PROBLEM TO SOLVE: From the line that holds "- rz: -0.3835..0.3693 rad" down to the last line of the listing below, transcribe exactly and only those lines. Leave pictures out.

SUPPLIED INFORMATION:
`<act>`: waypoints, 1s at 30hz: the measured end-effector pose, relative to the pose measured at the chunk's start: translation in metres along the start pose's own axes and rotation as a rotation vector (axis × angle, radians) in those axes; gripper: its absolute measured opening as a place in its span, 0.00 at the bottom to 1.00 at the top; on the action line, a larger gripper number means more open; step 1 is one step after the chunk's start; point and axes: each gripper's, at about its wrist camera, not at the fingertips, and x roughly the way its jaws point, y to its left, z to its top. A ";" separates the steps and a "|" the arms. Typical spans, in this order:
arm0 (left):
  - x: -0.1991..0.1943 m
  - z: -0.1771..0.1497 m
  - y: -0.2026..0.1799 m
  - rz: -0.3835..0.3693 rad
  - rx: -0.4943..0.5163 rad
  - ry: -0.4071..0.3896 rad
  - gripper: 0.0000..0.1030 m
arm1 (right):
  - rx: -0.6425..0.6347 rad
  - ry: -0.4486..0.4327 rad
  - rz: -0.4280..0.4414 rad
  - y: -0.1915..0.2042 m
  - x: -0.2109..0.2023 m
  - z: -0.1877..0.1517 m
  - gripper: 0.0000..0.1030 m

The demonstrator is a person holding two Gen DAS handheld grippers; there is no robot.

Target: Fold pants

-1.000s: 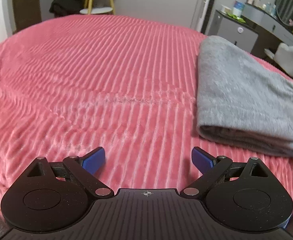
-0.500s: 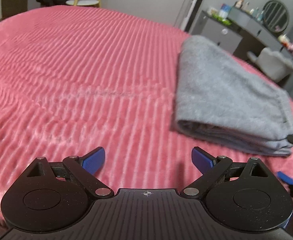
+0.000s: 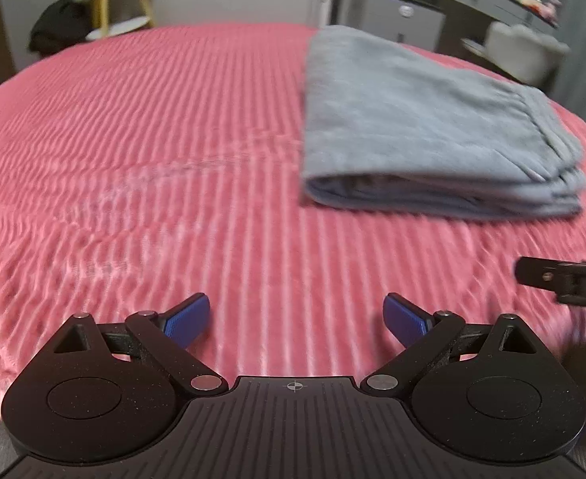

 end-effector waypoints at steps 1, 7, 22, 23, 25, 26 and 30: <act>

TASK RESPONSE:
  - rz: -0.3835..0.3693 rad
  - rx: -0.4943..0.5163 rad
  - ry: -0.4071..0.3896 rad
  - gripper: 0.0000..0.1030 m
arm1 (right):
  - rx: -0.6425..0.6347 rad
  - ry: -0.4486..0.4327 rad
  - rz: -0.4280..0.4414 rad
  - y: -0.1915..0.2042 m
  - x: -0.2109..0.2023 m
  - z: -0.1877..0.1517 m
  - gripper: 0.0000..0.1030 m

The demonstrator is a person holding two Gen DAS handheld grippers; there is no robot.

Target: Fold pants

-1.000s: 
-0.500s: 
+0.000s: 

 end-effector waypoints at steps 1, 7, 22, 23, 25, 26 and 30: <act>

The exercise asks for nothing further.